### [HOW TO COMPLETE THIS TASK]
Exact repetition is required: reproduce every line of the data.

─── SOURCE DATA ───

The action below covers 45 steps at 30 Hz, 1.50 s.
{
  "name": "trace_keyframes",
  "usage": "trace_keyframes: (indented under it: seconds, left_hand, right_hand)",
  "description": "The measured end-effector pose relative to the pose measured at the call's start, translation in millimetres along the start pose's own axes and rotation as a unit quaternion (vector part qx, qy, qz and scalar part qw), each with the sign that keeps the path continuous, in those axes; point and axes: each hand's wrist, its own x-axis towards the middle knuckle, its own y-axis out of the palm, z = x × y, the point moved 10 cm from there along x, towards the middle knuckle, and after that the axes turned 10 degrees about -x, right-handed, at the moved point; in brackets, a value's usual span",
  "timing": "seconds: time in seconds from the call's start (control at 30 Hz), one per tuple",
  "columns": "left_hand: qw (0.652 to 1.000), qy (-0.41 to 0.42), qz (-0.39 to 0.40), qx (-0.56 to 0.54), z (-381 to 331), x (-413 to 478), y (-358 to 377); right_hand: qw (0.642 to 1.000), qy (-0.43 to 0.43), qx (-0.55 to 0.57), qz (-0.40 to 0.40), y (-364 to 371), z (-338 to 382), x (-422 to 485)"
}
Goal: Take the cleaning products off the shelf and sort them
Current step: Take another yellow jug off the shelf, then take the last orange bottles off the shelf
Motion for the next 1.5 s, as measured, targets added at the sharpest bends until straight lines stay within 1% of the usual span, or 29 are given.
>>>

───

### [COMPLETED TASK]
The action below covers 45 steps at 30 Hz, 1.50 s.
{
  "name": "trace_keyframes",
  "usage": "trace_keyframes: (indented under it: seconds, left_hand, right_hand)",
  "description": "The measured end-effector pose relative to the pose measured at the call's start, translation in millimetres along the start pose's own axes and rotation as a unit quaternion (vector part qx, qy, qz and scalar part qw), each with the sign that keeps the path continuous, in those axes; point and axes: each hand's wrist, its own x-axis towards the middle knuckle, its own y-axis out of the palm, z = x × y, the point moved 10 cm from there along x, towards the middle knuckle, and after that the axes turned 10 degrees about -x, right-handed, at the moved point; in brackets, a value's usual span",
  "timing": "seconds: time in seconds from the call's start (control at 30 Hz), one per tuple",
  "columns": "left_hand: qw (0.652 to 1.000), qy (-0.41 to 0.42), qz (-0.39 to 0.40), qx (-0.56 to 0.54), z (-381 to 331), x (-413 to 478), y (-358 to 377); right_hand: qw (0.642 to 1.000), qy (-0.43 to 0.43), qx (-0.55 to 0.57), qz (-0.40 to 0.40), y (-364 to 371), z (-338 to 382), x (-422 to 485)"
}
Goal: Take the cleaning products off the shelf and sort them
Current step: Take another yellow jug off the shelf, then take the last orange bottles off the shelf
Motion for the next 1.5 s, as measured, targets added at the sharpest bends until straight lines stay within 1% of the usual span, or 29 are given.
>>>

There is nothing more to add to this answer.